あと少しでも俺が行くのが遅かったらリノアは一生癒えない心の傷を負うところだった。
……いや、リノアはすでに心に傷を受けている。それもこれも俺があの時毅然とした態度で断れなかったからだろう。
……くそ! 俺のせいでリノアはもう少しで……。
「ゴメン、リノア……元はと言えば、俺があの時、ちゃんとした態度で断らなかったから、リノアに勘違いさせて、リノアを傷つけて……ゴメン」
「ううん、私こそ勝手に思い込んじゃってライト君を信じれなかったから……ごめんね?」
……いや、リノアは悪くない。
もし俺が立場逆だったらあんな光景を見たとしたら、信じる事できないだろう。
そう思うと俺がした事はリノアを傷つける行為だったんだ。
いくらリースちゃんが泣いたとはいえ、変な優しさをかけるべきじゃなかった。
それは今思えばリースちゃんにとっても良くなかったかもしれない。変な期待を持たせてしまってはいけないし……。

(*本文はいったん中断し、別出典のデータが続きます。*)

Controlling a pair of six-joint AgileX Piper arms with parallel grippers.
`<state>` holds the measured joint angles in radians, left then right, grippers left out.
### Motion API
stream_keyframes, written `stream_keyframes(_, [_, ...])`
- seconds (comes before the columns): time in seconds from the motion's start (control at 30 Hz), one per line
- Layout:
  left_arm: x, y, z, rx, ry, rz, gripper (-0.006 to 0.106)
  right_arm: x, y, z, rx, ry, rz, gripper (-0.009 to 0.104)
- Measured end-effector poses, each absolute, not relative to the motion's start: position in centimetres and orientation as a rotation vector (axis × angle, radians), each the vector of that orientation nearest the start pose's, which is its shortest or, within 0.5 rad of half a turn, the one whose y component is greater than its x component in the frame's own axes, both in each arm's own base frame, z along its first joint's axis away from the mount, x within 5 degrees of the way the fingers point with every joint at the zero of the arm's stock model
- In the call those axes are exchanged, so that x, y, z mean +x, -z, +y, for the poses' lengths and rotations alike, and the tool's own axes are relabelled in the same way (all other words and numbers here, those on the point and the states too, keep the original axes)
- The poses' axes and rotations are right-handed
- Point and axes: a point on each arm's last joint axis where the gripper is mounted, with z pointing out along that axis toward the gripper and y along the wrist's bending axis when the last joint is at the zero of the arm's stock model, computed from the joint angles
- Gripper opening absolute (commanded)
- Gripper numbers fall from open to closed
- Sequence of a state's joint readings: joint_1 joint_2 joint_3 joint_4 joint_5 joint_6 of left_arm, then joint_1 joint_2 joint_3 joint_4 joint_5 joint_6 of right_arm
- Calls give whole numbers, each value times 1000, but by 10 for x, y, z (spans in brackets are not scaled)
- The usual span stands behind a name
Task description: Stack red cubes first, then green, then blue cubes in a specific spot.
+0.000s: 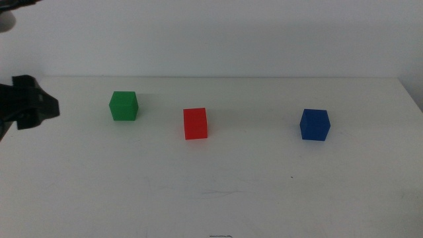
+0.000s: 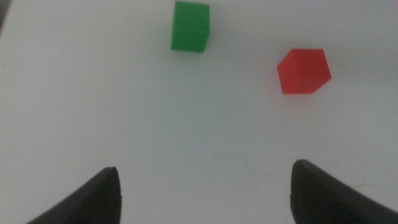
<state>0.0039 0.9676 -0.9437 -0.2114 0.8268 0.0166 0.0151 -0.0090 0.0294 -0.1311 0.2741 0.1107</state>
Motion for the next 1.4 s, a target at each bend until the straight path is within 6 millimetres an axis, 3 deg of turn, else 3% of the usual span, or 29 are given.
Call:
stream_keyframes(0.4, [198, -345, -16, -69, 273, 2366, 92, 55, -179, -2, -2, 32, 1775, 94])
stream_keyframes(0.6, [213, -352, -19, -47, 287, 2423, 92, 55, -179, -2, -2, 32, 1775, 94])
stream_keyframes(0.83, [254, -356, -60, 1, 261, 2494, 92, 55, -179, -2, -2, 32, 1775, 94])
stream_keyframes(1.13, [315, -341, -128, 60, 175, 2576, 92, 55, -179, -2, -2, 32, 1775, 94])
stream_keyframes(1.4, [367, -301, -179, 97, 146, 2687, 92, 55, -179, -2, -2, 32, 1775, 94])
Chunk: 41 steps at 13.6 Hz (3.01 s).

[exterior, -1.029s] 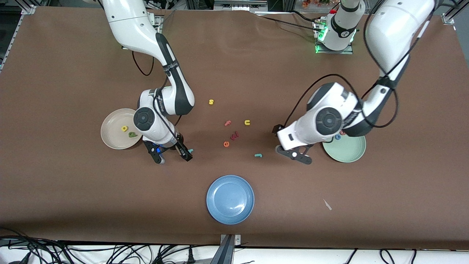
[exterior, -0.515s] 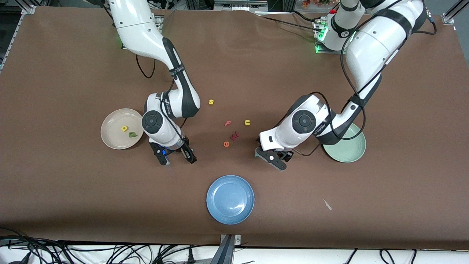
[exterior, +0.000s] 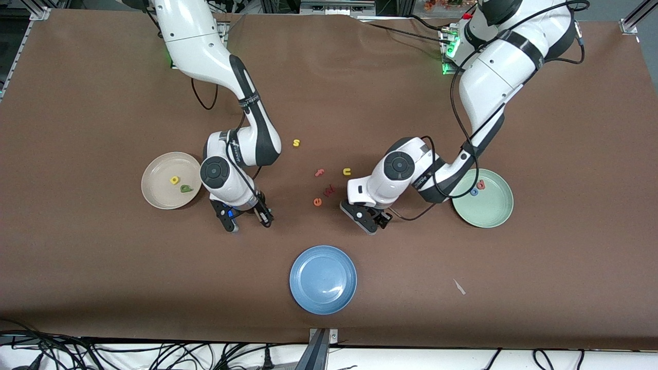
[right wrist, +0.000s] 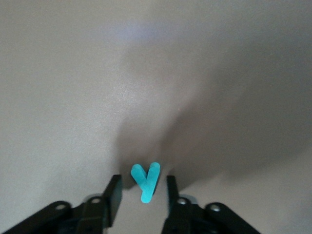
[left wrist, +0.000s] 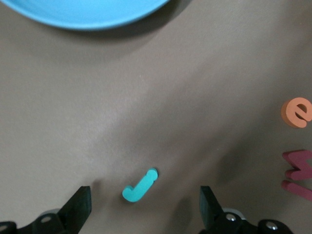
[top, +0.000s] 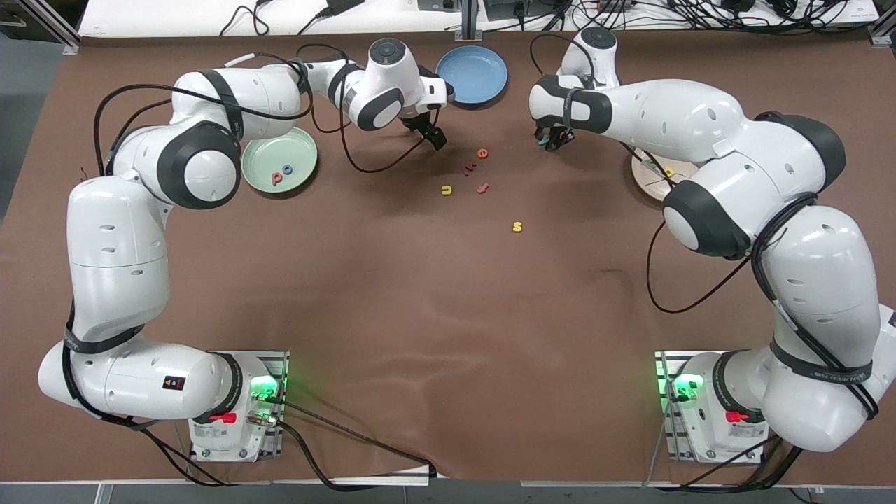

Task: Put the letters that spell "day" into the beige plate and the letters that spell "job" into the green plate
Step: 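Grasp the cyan y with the right gripper while the left gripper grasps the cyan j, then drop the y on the white plate while the left gripper drops the j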

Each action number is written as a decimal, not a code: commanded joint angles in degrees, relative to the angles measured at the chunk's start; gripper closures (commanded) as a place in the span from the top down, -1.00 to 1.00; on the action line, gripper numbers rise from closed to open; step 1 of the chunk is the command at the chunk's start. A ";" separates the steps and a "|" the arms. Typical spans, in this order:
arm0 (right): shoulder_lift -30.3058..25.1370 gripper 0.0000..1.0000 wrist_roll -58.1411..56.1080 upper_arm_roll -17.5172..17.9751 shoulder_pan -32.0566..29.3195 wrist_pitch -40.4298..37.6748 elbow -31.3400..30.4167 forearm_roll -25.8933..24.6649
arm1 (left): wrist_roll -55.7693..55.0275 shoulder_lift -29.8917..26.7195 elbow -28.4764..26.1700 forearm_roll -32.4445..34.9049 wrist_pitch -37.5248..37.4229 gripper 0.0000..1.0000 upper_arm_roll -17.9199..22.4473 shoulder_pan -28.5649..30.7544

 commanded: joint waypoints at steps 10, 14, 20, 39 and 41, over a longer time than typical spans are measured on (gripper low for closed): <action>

宿屋に戻ったら一度ちゃんとリースちゃんに話をしよう。
「いや、リノアが謝るところじゃないよ。もし、逆の立場だったら俺もそんな光景を見て普通じゃいられない。本当にごめん……」
「ううん、謝らないで。だってライト君は助けに来てくれてじゃない。私が勝手に勘違いして、動揺して飛び出して行って事件に巻き込まれたのに……私、勝手にライト君には他に好きな子がいると思って、助けに来てくれる訳ないって思って自分でなんとかしようと思ったでも、怖くてせっかく教えてもらった無詠唱も使えなくて……その時にさっきまで助けに来てなんてくれないって思ってたライト君に助けてって願ったの。私、自分勝手だよね。……でもライト君が助けに来てくれて嬉しかった」
「リノア……」
俺の事を気遣ってくれて……。
おいライト! ここないい子いないぞ? しっかり捕まえとかないと!
俺は自分に言い聞かせる。
もう、同じ過ちは繰り返さない。
次からは今回みたいな事がっても、絶対毅然とした態度で断る!
「当たり前だろ? 俺はリノアに告白した時、『リノアに何かあったら必ず俺が守る』ってみんなの前で宣言したんだから。今回はリノアに勘違いさせるような事をしてしまったけど、俺はリノアの事が好きだ。リノア以外を好きになんてならない。だから、これから先何があってもリノアの事は俺が守る」
そうだ、俺は必ずリノアの事を守る。
そして、もうリノアを悲しませるような事はしない。
「ライト君……ありがとう。私もライト君の事が好きです。あの……これからもよろしくお願いします」
「もちろん! 俺のほうこそ、よろしくお願いします」
俺とリノアは互いにそう言うとどちらともなく、笑いだして「なんかおかしい会話だな」「そうですね」と言って笑った。
「みんなのところへ帰ろう。心配してるだろうしな」
「そうですね。また、セリスにからかわれちゃう」
「あ~俺はアレクだな」
そう言ってまた二人して笑いながら、俺たちは宿屋へ向けて飛んだ。
俺たちの飛ぶ空はきれいな夕日によって赤く染められていた。